Man bekommt den Eindruck, Teile der noch amtierenden Bundesregierung, in diesem Fall das Bundesministerium für Familie, Senioren, Frauen und Jugend (BMFFSJ) unter der Leitung von Lisa Paus (Die Grünen) sowie das Bundesministerium des Inneren (BMI) unter Nancy Faeser (SPD), entwickeln immer neue Tätigkeitsfelder, deren Nutzen für die Allgemeinheit zumindest angezweifelt werden darf.

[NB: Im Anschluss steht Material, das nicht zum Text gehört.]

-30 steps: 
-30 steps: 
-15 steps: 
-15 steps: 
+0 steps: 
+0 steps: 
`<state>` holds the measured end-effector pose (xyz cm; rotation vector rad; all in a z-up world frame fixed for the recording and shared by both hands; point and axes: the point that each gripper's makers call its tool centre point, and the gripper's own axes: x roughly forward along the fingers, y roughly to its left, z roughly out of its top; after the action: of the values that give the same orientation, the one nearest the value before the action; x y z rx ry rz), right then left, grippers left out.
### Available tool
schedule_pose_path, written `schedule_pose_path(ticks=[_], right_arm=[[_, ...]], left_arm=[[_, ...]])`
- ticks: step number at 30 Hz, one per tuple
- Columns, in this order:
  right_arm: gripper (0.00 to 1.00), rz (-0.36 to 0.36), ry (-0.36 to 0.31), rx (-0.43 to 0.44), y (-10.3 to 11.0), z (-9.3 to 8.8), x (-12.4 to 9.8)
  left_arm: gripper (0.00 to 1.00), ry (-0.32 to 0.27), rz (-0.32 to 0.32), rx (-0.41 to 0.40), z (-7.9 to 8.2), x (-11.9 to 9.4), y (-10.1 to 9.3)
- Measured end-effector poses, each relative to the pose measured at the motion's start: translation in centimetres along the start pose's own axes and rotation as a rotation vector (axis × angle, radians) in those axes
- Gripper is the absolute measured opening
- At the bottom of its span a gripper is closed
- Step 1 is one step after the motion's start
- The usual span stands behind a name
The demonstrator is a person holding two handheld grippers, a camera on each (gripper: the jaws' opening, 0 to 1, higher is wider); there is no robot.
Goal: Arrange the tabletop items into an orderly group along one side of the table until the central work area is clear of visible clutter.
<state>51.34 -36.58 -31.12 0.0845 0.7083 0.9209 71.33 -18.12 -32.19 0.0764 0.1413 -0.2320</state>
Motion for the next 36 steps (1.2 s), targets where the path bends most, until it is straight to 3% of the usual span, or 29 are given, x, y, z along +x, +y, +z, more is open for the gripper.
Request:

Man kann nur verwundert den Kopf schütteln über die wie Pilze aus dem Boden schießenden neuen Beratungsstellen zu Themen, die mit dem Alltag und den Nöten der meisten Menschen wenig bis nichts zu tun haben. In Zeiten, in denen es nahezu täglich Berichte zu überforderten und unter Personalmangel leidenden Bürgerämtern gibt, die mit Anträgen über Jahre im Rückstand sind, fehlt vielen Menschen das Verständnis für die Notwendigkeit solcher Art Angebote.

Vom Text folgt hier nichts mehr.